■ Material shown ■
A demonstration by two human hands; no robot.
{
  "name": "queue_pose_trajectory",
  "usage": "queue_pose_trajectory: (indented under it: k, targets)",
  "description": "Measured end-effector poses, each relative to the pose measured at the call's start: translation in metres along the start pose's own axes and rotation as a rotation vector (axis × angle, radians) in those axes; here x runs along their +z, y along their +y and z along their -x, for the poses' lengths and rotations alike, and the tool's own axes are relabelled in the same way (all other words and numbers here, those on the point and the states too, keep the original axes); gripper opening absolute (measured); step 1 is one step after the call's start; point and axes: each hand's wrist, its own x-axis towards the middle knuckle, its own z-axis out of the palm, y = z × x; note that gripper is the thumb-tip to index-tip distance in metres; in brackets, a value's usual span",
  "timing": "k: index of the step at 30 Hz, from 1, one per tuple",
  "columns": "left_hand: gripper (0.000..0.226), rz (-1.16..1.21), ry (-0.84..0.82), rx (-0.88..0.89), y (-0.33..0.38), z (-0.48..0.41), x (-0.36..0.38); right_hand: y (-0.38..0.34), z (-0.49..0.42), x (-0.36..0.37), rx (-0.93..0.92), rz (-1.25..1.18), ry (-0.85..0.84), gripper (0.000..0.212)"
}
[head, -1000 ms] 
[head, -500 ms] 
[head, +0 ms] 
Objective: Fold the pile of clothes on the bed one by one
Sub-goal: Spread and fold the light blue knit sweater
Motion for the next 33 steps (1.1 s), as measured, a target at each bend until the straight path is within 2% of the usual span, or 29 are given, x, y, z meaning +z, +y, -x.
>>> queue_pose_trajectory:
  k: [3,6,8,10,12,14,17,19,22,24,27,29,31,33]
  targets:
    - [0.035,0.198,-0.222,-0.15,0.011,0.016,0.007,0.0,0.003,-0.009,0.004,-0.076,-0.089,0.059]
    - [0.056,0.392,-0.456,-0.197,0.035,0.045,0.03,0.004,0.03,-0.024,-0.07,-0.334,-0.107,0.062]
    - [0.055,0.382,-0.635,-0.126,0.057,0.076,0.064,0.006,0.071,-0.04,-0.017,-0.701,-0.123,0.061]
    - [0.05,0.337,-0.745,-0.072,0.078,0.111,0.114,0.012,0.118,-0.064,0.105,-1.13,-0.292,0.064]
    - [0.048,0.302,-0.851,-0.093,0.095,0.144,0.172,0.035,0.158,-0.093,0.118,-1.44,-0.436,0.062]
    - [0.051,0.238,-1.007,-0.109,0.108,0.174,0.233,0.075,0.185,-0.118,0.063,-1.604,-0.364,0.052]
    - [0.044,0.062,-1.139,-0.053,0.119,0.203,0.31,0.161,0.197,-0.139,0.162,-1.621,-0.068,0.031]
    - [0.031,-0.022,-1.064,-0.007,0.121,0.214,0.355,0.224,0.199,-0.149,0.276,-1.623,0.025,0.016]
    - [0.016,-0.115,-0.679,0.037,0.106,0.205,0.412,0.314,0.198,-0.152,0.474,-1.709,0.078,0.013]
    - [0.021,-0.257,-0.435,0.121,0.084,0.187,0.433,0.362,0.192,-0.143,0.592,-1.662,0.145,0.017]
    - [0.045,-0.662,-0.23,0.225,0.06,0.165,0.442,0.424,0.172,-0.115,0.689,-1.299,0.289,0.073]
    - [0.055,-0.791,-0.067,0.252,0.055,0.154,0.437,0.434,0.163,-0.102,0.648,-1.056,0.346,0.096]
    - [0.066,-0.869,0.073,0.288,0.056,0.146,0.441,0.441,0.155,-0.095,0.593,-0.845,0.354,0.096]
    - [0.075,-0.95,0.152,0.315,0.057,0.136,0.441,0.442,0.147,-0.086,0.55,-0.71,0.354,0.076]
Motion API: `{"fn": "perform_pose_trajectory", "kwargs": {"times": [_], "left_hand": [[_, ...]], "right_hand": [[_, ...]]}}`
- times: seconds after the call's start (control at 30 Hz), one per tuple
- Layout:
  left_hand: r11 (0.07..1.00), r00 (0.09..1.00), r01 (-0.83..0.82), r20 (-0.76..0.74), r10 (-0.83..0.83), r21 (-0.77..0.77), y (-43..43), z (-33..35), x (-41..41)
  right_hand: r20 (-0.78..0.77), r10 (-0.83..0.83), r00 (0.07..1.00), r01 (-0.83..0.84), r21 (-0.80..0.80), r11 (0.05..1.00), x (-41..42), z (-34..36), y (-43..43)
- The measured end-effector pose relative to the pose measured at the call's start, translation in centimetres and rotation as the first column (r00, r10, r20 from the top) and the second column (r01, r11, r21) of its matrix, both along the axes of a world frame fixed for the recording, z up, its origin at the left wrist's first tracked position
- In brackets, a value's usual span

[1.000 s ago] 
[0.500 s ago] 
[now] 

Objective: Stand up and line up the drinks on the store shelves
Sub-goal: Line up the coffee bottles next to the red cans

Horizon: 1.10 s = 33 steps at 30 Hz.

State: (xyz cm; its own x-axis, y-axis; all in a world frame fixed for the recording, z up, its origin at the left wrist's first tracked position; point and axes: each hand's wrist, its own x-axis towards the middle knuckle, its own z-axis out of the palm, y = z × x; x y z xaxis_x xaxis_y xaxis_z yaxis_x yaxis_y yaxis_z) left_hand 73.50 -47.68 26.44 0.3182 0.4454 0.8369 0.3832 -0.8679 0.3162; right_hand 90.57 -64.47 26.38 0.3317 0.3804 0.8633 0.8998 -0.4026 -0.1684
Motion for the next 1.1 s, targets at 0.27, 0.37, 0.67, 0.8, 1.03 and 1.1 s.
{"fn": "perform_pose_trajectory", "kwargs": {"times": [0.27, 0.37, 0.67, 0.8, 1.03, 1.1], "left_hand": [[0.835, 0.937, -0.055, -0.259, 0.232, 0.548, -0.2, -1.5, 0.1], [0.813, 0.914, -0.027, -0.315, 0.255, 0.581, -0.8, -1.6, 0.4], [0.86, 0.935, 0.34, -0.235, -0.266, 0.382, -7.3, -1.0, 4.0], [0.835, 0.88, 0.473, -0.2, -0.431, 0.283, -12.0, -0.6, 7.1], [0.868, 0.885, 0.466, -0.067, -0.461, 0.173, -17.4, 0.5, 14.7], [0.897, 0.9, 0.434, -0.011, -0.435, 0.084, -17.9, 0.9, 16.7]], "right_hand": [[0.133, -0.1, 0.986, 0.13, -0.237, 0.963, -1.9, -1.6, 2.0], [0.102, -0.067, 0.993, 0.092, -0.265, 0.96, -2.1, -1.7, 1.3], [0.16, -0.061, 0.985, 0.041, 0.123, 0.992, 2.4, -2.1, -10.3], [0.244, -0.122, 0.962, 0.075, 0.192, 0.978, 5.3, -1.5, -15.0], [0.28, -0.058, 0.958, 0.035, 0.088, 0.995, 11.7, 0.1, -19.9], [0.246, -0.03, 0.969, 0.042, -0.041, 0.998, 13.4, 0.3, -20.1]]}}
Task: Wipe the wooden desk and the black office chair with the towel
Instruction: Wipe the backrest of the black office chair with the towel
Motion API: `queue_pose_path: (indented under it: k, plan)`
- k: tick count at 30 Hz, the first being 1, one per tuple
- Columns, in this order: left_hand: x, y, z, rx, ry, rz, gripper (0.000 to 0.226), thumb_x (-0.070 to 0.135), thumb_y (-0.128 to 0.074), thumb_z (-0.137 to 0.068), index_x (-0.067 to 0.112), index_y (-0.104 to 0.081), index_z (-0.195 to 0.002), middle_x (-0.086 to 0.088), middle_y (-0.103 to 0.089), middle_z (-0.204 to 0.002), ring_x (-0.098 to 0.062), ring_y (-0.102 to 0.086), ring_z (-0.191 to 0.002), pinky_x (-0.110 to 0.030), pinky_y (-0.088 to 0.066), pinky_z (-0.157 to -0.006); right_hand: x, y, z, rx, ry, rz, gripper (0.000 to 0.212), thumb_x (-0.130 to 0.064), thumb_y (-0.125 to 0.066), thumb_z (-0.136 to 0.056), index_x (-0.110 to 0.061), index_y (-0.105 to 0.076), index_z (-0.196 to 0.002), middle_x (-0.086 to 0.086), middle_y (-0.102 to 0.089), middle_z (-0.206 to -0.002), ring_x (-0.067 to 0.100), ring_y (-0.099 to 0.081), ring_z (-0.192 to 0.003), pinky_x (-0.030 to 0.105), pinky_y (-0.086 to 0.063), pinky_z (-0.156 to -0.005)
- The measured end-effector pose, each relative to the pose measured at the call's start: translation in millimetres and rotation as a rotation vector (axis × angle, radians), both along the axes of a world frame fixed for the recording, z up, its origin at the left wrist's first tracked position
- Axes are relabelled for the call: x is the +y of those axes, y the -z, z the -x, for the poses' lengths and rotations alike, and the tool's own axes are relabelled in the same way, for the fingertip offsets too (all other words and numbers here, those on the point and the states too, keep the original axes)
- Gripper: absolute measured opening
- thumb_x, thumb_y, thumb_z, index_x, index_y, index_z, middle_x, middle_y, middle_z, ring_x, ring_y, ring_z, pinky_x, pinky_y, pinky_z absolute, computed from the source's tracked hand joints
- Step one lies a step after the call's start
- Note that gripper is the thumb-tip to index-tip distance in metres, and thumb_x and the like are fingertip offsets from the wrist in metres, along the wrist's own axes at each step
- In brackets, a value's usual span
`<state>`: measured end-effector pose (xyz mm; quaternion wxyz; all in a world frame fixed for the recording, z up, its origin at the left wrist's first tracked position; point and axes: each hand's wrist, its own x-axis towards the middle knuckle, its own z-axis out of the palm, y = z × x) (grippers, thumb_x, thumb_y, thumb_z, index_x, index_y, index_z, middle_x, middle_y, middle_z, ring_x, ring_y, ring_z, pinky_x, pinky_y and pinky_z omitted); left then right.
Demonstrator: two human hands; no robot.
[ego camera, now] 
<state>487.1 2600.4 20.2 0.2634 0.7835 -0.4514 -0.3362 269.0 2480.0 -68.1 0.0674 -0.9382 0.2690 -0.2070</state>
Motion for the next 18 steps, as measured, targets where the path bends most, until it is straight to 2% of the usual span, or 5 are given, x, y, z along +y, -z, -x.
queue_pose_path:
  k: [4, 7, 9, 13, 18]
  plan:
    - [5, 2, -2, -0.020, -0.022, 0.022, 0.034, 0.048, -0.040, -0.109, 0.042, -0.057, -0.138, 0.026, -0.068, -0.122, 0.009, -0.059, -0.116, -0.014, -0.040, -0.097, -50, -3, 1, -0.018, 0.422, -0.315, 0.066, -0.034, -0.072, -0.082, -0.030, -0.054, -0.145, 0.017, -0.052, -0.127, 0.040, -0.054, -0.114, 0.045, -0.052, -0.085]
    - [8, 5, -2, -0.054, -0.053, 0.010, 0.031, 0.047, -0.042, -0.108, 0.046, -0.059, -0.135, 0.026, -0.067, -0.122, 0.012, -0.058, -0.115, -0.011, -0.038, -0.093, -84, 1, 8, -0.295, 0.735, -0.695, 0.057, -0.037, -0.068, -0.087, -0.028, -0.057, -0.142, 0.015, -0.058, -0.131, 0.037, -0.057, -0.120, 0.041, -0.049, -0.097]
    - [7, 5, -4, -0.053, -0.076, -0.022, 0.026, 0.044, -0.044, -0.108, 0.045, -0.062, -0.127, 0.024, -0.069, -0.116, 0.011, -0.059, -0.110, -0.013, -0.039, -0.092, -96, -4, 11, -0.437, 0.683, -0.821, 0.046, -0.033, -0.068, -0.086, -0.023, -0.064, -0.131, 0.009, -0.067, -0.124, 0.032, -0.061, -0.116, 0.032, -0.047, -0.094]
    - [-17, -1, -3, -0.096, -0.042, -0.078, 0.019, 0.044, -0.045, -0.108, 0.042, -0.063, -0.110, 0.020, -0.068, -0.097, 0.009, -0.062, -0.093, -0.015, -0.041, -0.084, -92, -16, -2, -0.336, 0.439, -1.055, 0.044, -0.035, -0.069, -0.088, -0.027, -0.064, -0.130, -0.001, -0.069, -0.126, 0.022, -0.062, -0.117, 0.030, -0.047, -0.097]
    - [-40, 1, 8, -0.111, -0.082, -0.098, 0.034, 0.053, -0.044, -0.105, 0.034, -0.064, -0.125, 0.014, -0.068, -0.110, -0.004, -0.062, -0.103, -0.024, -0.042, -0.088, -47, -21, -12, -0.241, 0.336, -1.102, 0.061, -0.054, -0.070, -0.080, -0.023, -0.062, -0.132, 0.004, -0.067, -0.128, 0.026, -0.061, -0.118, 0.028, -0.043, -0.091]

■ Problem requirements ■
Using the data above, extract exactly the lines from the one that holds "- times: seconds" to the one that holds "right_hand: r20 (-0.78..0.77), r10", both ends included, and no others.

■ Output of the exercise ■
- times: seconds after the call's start (control at 30 Hz), one per tuple
- Layout:
  left_hand: r11 (0.07..1.00), r00 (0.09..1.00), r01 (-0.83..0.82), r20 (-0.76..0.74), r10 (-0.83..0.83), r21 (-0.77..0.77), y (-43..43), z (-33..35), x (-41..41)
  right_hand: r20 (-0.78..0.77), r10 (-0.83..0.83), r00 (0.07..1.00), r01 (-0.83..0.84), r21 (-0.80..0.80), r11 (0.05..1.00), x (-41..42), z (-34..36), y (-43..43)

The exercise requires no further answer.